Handsome, rich, royal, golden-haired and loaded with bags of European style and charm, Pierre Casiraghi looks as though he just stepped out of a Bugatti commercial. Has the grandson of Prince Ranier III and former film star turned princess, Grace Kelly, got it all?
On the face of it, it certainly seems so, despite having had to grow up without his biological father. Pierre was named after his Great Grandfather, Prince Pierre of Monaco and he the son of Princess Caroline and Italian, Stefano Casiraghi, who was killed in a boating accident in 1990, when the young prince was just three years old. After Casiraghi's death, the family lived primarily at a farmhouse Saint-Rémy-de-Provence in Southern France, 12 miles or so from Avignon.
The Principality of Monaco
Monaco is a tiny place off the luxurious Côte d'Azur, otherwise known as the French Riviera, playground to the nauseatingly rich. It's area is 1.98 square km's and it has small a population of around 35,00, said to be no bigger than London's Hyde Park. Monaco has been under the rule of The House of Grimaldi since 1297, except for a brief period when it fell under French control from 1789 to 1814. Until 1911, when a constitutional monarchy was established, the Grimaldi Princes were absolute rulers.
Polished to Shiny
Casiraghi is fluent in several languages is an accomplished saxophonist. Of course, why wouldn't he have skills and accomplishments, since he has had a privileged, top rate education? Nor could he have wanted for much by way of material comfort and travel opportunities.
Pierre studied economics at Bocconi University in Milan, during which time he reputedly led an opulant and indulgent lifestyle. His name was linked to several young women, which is hardly surprising - being a rich handsome prince (though technically he doesn't have that title) does tend to make a chap popular. Since then his name has been consistantly linked with Beatrice Borromeo, from the 'ancient aristocratic House of Borromeo'.
The Prince and his rich, aristocratic cohorts lead the sort of existence most people could hardly imagine. It's a world of beautiful people, exotic travel, rich food, exquisite clothes, fabulous houses and extravagant parties. A little fascinating..and a little sickening. In many ways it's extraordinary that a concept as atavistic as 'royalty'..which is based soley upon extraordinary privilege by birthright, can even exist int he 21st Century. There is no special, intrisic value to individual members of royalty other than happenstance..they are esteemed and revered by something as flimsy as convention. But hey, they sell magazines and are good for tourism right..?

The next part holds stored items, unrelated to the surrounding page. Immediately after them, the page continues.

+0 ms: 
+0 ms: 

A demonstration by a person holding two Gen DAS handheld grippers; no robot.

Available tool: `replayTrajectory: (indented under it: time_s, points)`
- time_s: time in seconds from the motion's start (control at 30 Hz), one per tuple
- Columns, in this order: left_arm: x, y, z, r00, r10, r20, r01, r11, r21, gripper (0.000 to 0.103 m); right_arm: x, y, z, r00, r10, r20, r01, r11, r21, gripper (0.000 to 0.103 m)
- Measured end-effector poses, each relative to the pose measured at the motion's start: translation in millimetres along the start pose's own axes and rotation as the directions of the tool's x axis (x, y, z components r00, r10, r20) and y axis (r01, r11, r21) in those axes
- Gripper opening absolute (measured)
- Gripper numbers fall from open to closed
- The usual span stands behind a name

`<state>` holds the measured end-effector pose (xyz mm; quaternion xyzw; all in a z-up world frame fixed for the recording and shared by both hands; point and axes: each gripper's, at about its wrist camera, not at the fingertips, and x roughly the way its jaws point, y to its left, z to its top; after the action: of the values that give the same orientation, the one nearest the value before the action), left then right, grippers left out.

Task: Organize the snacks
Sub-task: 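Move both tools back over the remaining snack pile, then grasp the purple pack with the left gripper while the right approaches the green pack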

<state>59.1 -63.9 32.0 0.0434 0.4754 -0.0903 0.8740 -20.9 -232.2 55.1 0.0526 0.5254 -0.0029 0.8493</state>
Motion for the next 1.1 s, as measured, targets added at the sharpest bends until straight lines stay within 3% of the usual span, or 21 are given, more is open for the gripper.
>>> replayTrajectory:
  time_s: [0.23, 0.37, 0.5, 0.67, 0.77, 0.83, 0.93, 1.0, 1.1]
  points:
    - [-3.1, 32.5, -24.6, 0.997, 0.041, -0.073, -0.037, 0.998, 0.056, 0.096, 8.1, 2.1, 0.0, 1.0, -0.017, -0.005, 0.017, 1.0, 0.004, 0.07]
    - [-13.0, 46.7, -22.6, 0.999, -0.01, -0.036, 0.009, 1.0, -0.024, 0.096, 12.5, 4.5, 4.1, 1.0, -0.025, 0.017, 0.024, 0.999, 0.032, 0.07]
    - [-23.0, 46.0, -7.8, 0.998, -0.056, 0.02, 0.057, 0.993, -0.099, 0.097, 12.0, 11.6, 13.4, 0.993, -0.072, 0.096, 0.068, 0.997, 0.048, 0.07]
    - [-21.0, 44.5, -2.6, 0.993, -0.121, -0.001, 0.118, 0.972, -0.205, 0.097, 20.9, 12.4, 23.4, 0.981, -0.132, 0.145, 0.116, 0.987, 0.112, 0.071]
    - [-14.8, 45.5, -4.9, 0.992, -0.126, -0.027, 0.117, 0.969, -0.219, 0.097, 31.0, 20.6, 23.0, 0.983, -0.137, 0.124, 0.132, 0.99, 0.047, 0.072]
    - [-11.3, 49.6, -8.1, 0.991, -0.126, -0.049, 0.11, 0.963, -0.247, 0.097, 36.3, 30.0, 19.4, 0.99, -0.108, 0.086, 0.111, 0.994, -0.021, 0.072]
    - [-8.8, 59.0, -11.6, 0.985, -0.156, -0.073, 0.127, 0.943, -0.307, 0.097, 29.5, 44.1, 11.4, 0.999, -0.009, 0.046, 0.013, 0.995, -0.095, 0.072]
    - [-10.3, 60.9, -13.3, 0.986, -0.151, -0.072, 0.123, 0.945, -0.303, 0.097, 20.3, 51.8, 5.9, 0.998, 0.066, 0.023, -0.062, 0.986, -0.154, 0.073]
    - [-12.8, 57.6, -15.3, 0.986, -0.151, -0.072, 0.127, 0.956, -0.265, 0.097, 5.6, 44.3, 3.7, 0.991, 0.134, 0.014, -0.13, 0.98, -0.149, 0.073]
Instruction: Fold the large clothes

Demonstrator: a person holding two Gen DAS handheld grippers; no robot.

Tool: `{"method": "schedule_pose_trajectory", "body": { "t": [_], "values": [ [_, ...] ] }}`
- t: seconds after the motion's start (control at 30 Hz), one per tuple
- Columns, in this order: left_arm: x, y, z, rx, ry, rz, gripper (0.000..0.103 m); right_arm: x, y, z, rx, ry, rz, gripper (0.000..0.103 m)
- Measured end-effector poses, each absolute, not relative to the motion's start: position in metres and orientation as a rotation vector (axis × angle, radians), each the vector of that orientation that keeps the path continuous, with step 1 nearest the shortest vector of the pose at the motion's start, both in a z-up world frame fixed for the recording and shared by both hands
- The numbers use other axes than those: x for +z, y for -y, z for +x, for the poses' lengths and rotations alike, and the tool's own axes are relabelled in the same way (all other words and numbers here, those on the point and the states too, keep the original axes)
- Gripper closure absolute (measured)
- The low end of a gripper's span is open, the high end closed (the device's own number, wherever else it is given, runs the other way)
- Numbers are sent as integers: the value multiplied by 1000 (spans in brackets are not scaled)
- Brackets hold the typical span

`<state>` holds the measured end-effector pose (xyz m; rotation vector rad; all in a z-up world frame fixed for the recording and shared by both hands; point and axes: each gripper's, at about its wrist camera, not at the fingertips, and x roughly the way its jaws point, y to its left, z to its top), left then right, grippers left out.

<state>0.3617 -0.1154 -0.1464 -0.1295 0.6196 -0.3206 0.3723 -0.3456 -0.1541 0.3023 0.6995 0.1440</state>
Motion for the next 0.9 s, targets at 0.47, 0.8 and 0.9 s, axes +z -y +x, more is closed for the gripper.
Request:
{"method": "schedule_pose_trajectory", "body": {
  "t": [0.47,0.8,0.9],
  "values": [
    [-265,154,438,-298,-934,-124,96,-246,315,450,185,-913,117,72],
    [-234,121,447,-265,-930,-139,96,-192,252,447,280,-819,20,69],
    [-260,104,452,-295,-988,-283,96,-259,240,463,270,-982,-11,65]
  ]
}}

Third in Line to the Throne
Pierre is third in line to the throne, after his mother and older brother Andrea. The 24 year old is the majority shareholder of his father's company, Engeco, which deals with construction in Monaco, such as the new clubhouse for the yacht club.
The Grimaldi's are fabulously wealthy, but Monaco's financial dealings have always been somewhat murky. French investigative journalist Roger-Louis Bianchini, has written about the secretive, shadowy business world of Monaco, and according to him: "The whole of Monaco's prosperity depends on its banking rules which allow money to flow in from doubtful source". Is it money laundering that keep the coffers of Monaco in such healthy condition?
While it's very unlikely Pierre Casiraghi will ever have to face the inconvenience of being Prince of the Principality, his pretty looks, excesses and romantic shenigans will probably ensure him a permanent place in the European tabloid press.